開催日 : 平成28年3月10日
場 所 : 立命館大学朱雀キャンパスホール
参加者 : 450名
琴演奏 : 大谷祥子氏 伊藤美奈子氏(箏曲家)
基調講演 : 高階秀爾氏(大原美術館長・東大名誉教授)
リレートーク :
森口邦彦氏(染色家 重要無形文化財保持者)
下出祐太郎氏(京蒔絵師・京都産業大学教授)
細辻伊兵衛氏(永楽屋代表取締役社長 十四代)
コーディネーター :
山本壮太氏(琳派400年記念祭委員会ゼネラルプロデューサー)
琳派400年記念祭の掉尾を飾るべく無形文化遺産シンポジウム「琳派を楽しむ~京に息づく豊かなデザインの源泉~」を開催し450名が参加しました。

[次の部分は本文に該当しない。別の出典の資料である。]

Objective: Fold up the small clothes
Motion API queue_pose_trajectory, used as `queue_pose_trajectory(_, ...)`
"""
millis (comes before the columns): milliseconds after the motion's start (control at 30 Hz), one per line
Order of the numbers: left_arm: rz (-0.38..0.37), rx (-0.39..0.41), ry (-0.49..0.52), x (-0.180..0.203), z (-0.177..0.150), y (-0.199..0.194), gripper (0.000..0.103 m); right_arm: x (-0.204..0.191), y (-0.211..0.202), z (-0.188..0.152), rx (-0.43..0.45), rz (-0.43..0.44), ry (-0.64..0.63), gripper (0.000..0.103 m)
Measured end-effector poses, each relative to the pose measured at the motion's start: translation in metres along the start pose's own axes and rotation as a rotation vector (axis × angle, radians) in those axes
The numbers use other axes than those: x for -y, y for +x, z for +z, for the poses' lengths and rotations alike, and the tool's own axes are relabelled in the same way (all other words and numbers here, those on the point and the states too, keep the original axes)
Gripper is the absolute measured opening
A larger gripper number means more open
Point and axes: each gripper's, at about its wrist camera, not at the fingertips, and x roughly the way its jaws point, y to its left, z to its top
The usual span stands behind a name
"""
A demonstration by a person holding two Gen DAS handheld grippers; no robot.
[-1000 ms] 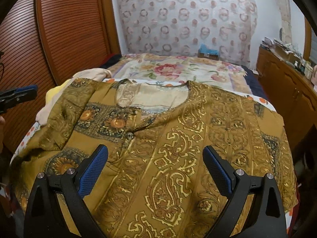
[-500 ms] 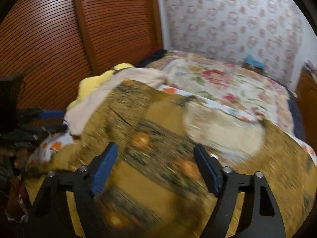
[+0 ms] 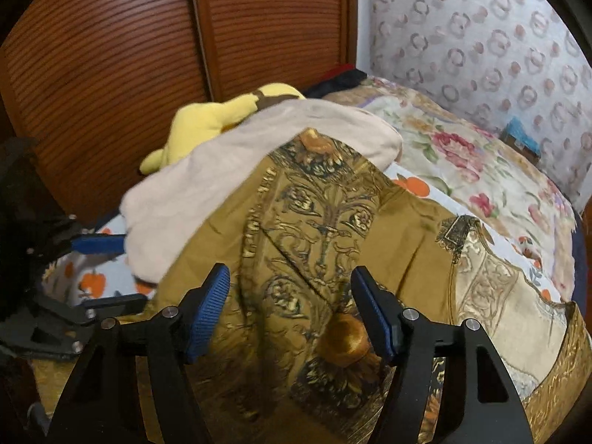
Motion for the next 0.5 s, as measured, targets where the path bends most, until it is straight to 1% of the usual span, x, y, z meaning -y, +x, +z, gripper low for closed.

会場ロビーには、登壇者様のご協力により「友禅染の額装」「蒔絵を施したお椀」「てぬぐい」「着物」などの貴重な作品が所狭しと展示され、来場者は時間の許す限り熱心に見学されていました。
シンポジウム開催に先立ち、大谷祥子氏(箏曲家)伊藤美奈子氏(箏曲家)によるオリジナル箏曲「琳派」と「百花譜」の演奏が行われ、迫力のある琴の音色に会場全体が飲み込まれました。
次に「琳派とジャポニスム」を演題に高階秀爾氏(大原美術館長・東大名誉教授)による基調講演が行われ、日本美術史に深く切り込んだ琳派と浮世絵の結びつきや、琳派がヨーロッパにもたらしたジャポニズムブームについて語られました。
続いて映像によるファッションショウでは、コシノジュンコ氏の優美なデザインと能のコラボレーションが会場を魅了し、リレートークへ移ります。
山本壮太氏(琳派400年記念祭委員会ゼネラルプロデューサー)のもと、お一人ずつ壇上にお迎えし、実際の工芸の現場で伝統技術を受け継ぎ、作品を制作されているそれぞれの立場からお話を伺います。森口邦彦氏(染色家・重要無形文化財保持者)はご自身のヨーロッパ留学の経験を振り返り「着物を取り巻く産業構造の変化に伴い、若い方たちは新しいことにチャレンジしやすい環境となる」と述べられ、下出祐太郎氏(京蒔絵師・京都産業大学教授)は大学で教鞭を取り後進の育成にも取り組まれていることから「現在も熱心な学生は少なくないが、受け入れる工房が少ない」との危機感、細辻伊兵衛氏(永楽屋代表取締役社長 十四代)よりは「常に挑むことが結果として琳派になる」と新たな可能性を探る取り組みの必要性などを述べられました。
来場者の皆さまからは「日本人の感性の深さを感じた」「琳派。柔らかく単純で日本の心のおおらかさ」などの感想が多数寄せられ、日本人であることの喜びや誇りを改めて感じることができ、更には将来の可能性について探る機会となりました。